Say the data back exactly as it is written below.

--- Data segment Enclosed Below ---

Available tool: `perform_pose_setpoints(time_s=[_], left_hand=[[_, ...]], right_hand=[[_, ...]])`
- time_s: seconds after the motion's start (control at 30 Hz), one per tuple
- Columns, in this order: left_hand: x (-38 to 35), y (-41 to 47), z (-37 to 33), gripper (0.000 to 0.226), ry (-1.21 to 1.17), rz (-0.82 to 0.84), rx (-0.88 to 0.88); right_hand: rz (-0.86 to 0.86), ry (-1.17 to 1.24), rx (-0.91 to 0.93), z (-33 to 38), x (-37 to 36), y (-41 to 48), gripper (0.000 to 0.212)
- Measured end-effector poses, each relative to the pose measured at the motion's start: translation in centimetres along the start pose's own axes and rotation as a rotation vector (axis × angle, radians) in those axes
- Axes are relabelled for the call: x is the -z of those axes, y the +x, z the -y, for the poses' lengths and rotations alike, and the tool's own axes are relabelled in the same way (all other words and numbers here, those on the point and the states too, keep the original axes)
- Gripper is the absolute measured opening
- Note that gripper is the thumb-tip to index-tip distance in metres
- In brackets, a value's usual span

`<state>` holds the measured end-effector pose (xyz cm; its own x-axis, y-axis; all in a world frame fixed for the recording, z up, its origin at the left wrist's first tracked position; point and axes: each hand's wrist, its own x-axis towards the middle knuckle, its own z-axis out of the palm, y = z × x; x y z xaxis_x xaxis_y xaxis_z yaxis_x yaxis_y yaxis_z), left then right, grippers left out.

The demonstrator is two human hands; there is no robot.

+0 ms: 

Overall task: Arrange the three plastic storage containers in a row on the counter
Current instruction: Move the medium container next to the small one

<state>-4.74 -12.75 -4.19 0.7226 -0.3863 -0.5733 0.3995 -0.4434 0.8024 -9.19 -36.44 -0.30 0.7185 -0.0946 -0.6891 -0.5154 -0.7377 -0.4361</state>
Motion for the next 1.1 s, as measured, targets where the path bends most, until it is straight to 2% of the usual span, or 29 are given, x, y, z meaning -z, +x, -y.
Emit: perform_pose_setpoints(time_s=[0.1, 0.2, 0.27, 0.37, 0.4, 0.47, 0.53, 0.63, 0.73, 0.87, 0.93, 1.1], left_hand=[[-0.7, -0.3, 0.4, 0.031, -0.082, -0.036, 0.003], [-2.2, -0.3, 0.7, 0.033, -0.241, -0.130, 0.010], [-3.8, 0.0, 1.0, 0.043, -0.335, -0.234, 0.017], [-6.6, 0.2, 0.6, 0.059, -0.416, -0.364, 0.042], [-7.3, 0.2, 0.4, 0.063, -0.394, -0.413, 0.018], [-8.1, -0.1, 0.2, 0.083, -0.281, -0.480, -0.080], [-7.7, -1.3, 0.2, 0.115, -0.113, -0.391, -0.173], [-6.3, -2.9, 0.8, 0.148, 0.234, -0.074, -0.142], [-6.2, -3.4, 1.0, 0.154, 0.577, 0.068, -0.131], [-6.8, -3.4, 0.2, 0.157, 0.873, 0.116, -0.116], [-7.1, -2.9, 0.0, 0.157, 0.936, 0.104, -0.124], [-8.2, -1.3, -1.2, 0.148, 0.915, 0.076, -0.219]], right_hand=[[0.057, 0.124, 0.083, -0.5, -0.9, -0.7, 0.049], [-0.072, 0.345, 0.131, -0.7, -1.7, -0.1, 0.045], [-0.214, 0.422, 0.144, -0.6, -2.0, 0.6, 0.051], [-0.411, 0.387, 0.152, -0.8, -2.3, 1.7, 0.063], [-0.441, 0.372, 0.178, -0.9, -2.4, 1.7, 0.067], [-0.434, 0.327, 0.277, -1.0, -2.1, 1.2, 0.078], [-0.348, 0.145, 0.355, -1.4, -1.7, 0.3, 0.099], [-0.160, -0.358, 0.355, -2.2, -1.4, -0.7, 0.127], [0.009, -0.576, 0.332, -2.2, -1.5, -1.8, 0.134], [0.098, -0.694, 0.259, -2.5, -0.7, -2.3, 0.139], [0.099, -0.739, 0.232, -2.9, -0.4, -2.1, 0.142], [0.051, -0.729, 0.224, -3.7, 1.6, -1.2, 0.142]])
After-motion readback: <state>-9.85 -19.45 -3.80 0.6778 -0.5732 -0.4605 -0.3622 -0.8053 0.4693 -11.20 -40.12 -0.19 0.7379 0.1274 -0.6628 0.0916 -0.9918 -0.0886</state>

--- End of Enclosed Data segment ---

Result for this exercise |
Available tool: `perform_pose_setpoints(time_s=[_], left_hand=[[_, ...]], right_hand=[[_, ...]])`
- time_s: seconds after the motion's start (control at 30 Hz), one per tuple
- Columns, in this order: left_hand: x (-38 to 35), y (-41 to 47), z (-37 to 33), gripper (0.000 to 0.226), ry (-1.21 to 1.17), rz (-0.82 to 0.84), rx (-0.88 to 0.88); right_hand: rz (-0.86 to 0.86), ry (-1.17 to 1.24), rx (-0.91 to 0.93), z (-33 to 38), x (-37 to 36), y (-41 to 48), gripper (0.000 to 0.212)
- Measured end-effector poses, each relative to the pose measured at the motion's start: translation in centimetres along the start pose's own axes and rotation as a rotation vector (axis × angle, radians) in those axes
- Axes are relabelled for the call: x is the -z of those axes, y the +x, z the -y, for the poses' lengths and rotations alike, and the tool's own axes are relabelled in the same way (all other words and numbers here, those on the point and the states too, keep the original axes)
- Gripper is the absolute measured opening
- Note that gripper is the thumb-tip to index-tip distance in metres
- In brackets, a value's usual span

`<state>` holds the measured end-effector pose (xyz cm; its own x-axis, y-axis; all in a world frame fixed for the recording, z up, its origin at the left wrist's first tracked position; point and axes: each hand's wrist, its own x-axis towards the middle knuckle, its own z-axis out of the palm, y = z × x; x y z xaxis_x xaxis_y xaxis_z yaxis_x yaxis_y yaxis_z), left then right, grippers left out.

The demonstrator is two human hands; there is no robot.

+0 ms: 

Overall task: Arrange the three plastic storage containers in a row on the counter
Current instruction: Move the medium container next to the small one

<state>-4.74 -12.75 -4.19 0.7226 -0.3863 -0.5733 0.3995 -0.4434 0.8024 -9.19 -36.44 -0.30 0.7185 -0.0946 -0.6891 -0.5154 -0.7377 -0.4361</state>
Motion for the next 1.1 s, as measured, targets where the path bends most, until it is straight to 2% of the usual span, or 29 are given, x, y, z meaning -z, +x, -y.
Emit: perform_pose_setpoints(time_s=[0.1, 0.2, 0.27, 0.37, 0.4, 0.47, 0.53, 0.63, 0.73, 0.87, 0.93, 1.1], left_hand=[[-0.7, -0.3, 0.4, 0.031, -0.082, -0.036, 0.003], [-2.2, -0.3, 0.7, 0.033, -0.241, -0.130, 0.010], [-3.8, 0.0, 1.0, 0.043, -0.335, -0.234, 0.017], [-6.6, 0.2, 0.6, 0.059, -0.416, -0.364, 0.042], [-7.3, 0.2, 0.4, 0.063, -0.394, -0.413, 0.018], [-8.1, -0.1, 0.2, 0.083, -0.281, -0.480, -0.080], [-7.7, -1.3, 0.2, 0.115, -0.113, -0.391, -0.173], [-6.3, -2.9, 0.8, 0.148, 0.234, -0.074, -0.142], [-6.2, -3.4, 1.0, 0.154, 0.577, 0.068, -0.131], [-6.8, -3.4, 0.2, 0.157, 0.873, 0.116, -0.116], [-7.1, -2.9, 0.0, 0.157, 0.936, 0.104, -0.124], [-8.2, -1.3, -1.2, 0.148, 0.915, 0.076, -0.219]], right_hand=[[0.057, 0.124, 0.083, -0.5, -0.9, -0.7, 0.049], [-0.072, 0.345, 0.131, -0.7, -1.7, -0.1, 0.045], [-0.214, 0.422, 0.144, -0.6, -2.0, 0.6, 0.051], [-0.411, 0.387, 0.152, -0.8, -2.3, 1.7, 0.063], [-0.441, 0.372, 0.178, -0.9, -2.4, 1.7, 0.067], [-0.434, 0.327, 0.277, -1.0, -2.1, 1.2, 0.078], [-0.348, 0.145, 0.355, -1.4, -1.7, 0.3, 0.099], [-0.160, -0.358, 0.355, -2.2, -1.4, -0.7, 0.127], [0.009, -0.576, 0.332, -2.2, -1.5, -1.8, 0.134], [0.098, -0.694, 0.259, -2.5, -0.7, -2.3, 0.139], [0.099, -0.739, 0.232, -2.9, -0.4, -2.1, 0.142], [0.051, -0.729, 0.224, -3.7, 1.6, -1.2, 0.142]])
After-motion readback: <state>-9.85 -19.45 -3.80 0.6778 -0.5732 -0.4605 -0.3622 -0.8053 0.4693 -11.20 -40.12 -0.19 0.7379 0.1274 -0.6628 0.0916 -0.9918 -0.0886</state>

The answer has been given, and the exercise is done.